Dans un voyage à Trieste, Danilo fut reçu chez un de ses compatriotes, un négociant serbe, père de deux charmantes filles dont l’une produisit sur le chef des Tsernogortses une profonde impression. Malheureusement le titre de vladika condamnait le jeune Pierre au célibat perpétuel. Mais l’amour a souvent triomphe de difficultés plus grandes : Danilo tourna celle-ci en dédoublant son pouvoir. Il donna le vladikat à son cousin, et resta laïque et prince séculier, sous le titre de kniaz, déjà inauguré avant lui par les princes de Serbie. Rien ne s’opposa dès lors à son mariage avec la belle Darinka K..., aujourd’hui bien-aimée souveraine des Monténégrins.

J’avais entendu parler à Paris et à Raguse de la beauté de la princesse Darinka, et j’avoue que ma première impression fut loin d’être, ce qui arrive souvent en pareil cas, une déception. La princesse paraît avoir vingt-cinq ans. Sa taille bien prise, souple, élancée, son teint éclatant, ses lignes correctes qui impriment un caractère un peu froid à une beauté que rehausse le contraste des yeux bruns et d’une opulente chevelure châtaine, réalisent bien l’idée qu’on se fait du beau type illyrien ou plutôt oriental. Élevée à Trieste, la princesse est toute française d’éducation, de langage, de lectures et d’habitudes, je dirai même de costume, car ce splendide costume monténégrin, sous lequel elle a posé pour quelques-uns de ses portraits, n’est pour elle que la tenue d’apparat et de quelques rares occasions. Cela se comprend assez, car ces vêtements de madone byzantine écrasent en quelque sorte une taille svelte et onduleuse, mais dans les solennités officielles, ils ont un charme d’étrangeté et surtout une majesté dont il est impossible de ne pas être frappé.
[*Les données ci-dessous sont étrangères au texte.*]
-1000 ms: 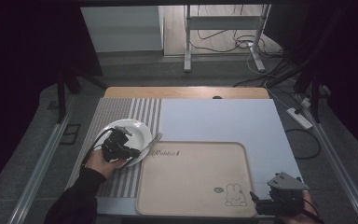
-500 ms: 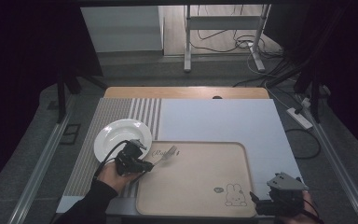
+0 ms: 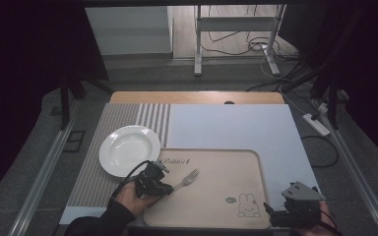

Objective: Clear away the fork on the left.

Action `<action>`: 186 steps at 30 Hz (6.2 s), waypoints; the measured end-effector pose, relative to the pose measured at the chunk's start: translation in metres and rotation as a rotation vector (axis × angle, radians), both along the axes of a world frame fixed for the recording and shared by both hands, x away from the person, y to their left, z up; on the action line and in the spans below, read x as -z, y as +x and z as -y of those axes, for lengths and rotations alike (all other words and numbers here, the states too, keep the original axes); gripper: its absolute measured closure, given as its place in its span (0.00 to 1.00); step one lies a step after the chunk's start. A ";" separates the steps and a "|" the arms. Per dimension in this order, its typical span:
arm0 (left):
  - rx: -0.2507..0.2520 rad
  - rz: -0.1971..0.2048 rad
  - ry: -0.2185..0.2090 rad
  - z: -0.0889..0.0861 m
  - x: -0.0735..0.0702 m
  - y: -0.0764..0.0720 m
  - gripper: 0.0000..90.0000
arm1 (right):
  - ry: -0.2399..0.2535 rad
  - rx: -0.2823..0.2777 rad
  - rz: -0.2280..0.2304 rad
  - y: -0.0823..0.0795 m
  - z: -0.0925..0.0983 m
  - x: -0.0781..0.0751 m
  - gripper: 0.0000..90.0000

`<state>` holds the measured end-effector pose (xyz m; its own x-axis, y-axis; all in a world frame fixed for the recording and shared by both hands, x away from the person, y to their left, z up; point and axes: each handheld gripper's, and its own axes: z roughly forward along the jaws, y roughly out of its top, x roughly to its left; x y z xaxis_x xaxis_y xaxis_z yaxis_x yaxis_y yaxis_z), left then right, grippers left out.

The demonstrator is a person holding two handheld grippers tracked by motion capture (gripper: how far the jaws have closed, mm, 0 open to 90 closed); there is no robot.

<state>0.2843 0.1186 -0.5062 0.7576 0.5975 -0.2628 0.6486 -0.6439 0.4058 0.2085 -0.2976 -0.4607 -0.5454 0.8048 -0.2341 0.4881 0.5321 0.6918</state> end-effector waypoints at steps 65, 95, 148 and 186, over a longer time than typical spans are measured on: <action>-0.088 0.059 0.019 -0.027 -0.002 0.032 0.90 | 0.000 -0.001 -0.005 0.001 0.000 0.000 0.00; -0.074 0.191 -0.099 -0.034 -0.016 0.019 0.31 | -0.001 -0.003 -0.010 0.001 0.000 0.000 0.00; -0.202 0.251 -0.182 -0.092 -0.014 -0.002 0.00 | 0.012 0.005 -0.007 0.001 0.001 0.000 0.00; -0.333 0.233 -0.237 -0.146 -0.009 -0.045 0.00 | 0.013 0.017 -0.002 0.000 0.001 0.000 0.00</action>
Le prince porte avec beaucoup de grâce le beau costume monténégrin que Paris a admiré il y a trois ans, lors du voyage qu’il y fit : il n’y ajoute qu’une cravate qui dérange un peu l’harmonie pittoresque de l’ensemble. De tous les monténégrins que j’ai vus, il est peut-être le seul qui ne porte pas de moustaches ; elles sont remplacées chez lui par de légers favoris blonds.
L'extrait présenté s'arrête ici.